九話「レッドアイの嘘」
そこにいたのは熊田秋彦だった。彼は四つん這いになりながらも懸命に傘を持っている。そして私たちに気が付いた様子だが、自分たちが誰なのか分かっていないようだった。
「近寄るなっ!!」
「おいおい、俺だよ。あと雪下さんも。二人しかいないぞ」
「嘘だ。あの二人なら修行中に死んだ。レッドアイたちがそれを分かって帰ってきたんだ。あの男の口からそう伝えていた」
「おい、それはホントなのか?」
「ホントも何もお前らが偽物なのは知っている。もしホントなら雪下って名乗るそこの女性の裸を見せろ」
「お前、自分で何言っているのか……」
私がそう言おうとした時、雪下さんは前に出ていく。そして赤いフードを脱ぎ捨てた。さらに中に着ていた服に手をかけたかと思ったら止めた。
「恥ずかしいからそっちに近寄ってから脱ぐね」
「雪下さん?」
「勘違いしないで、バカ」
私に対してバカと言うとは。そう思いつつ、彼女の行動を見つめる。彼女は言葉通り近寄って服を脱ぐかと思ったら右足で秋彦の頭を力強く蹴り上げた。彼はそのまま気を失った。
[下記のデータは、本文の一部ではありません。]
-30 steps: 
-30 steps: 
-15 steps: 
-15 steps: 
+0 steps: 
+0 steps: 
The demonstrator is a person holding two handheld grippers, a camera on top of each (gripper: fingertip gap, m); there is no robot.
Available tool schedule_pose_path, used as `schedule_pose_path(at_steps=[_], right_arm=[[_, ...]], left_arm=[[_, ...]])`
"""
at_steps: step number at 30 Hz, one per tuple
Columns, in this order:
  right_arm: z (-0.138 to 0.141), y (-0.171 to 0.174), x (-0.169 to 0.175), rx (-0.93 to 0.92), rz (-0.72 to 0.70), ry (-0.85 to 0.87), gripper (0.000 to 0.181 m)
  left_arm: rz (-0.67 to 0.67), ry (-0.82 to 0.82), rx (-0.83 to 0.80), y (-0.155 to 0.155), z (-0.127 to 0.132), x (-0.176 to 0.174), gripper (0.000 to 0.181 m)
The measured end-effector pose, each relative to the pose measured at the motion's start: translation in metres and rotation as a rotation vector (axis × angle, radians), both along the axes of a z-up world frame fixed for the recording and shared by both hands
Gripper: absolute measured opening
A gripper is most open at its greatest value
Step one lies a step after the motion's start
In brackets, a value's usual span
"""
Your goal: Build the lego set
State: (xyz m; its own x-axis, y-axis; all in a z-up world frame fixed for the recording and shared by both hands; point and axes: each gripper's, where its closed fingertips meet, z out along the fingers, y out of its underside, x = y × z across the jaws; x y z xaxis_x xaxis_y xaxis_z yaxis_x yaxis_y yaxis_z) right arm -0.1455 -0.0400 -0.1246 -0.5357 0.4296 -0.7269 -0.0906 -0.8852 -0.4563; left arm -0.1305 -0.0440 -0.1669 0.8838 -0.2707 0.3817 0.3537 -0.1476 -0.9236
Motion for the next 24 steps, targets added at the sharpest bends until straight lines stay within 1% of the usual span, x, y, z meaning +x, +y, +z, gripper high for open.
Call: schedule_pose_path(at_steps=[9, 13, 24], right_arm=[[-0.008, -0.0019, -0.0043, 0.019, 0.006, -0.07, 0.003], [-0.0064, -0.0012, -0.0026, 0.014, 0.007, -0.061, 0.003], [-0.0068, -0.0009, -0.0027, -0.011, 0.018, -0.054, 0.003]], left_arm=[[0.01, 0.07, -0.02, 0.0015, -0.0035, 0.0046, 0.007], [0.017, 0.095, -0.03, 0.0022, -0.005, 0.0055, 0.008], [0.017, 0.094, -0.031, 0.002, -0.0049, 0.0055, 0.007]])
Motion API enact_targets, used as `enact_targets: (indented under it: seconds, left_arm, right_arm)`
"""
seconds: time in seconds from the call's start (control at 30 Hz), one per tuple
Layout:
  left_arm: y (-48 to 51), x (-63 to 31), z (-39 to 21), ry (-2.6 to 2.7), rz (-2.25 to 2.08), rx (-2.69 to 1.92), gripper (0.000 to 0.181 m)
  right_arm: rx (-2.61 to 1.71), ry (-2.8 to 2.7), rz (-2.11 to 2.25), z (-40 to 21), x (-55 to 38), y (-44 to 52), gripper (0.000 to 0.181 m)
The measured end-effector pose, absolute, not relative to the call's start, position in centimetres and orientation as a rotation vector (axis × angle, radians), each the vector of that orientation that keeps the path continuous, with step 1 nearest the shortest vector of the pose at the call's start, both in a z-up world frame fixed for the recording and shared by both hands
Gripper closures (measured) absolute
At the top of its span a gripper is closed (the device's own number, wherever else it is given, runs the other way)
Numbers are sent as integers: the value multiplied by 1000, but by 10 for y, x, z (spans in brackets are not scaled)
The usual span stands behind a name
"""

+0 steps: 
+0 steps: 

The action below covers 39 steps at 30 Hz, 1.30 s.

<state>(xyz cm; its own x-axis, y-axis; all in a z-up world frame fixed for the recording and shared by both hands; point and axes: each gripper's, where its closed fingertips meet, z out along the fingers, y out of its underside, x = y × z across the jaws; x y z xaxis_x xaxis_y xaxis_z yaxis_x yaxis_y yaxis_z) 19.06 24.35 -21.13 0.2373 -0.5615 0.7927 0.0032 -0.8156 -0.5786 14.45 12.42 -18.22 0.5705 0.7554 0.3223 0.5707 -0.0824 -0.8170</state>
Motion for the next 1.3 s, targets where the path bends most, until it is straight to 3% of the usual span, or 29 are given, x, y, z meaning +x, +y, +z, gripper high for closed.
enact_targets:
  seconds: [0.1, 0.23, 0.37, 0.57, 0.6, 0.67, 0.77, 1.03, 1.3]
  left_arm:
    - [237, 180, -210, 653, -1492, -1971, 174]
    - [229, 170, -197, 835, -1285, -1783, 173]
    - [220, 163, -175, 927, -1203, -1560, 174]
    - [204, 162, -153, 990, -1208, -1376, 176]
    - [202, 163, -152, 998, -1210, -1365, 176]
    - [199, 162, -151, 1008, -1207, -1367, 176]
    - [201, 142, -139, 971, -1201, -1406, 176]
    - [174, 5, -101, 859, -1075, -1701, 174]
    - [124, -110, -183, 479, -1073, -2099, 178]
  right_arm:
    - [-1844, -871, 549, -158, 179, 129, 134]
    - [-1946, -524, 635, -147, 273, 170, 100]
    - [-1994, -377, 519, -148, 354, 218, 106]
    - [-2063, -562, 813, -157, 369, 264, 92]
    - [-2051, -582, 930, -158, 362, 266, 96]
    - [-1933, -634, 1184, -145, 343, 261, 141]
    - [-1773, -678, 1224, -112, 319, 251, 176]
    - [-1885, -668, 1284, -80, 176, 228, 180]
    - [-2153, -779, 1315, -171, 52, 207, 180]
「あら、ごめん遊ばせ。女の子はそう軽々しく人前で脱ぐなんて出来ないの」
「こぇー」
「何か言ったかしら?もう一回蹴りたいんだけど、あなたで試す?」
「大丈夫です。間に合ってます」
私は睨まれた彼女にそう伝える。私たちは彼に話を聞くために木のそばに行って彼を寝かせる。そして彼が目が覚めるのを待つのだった。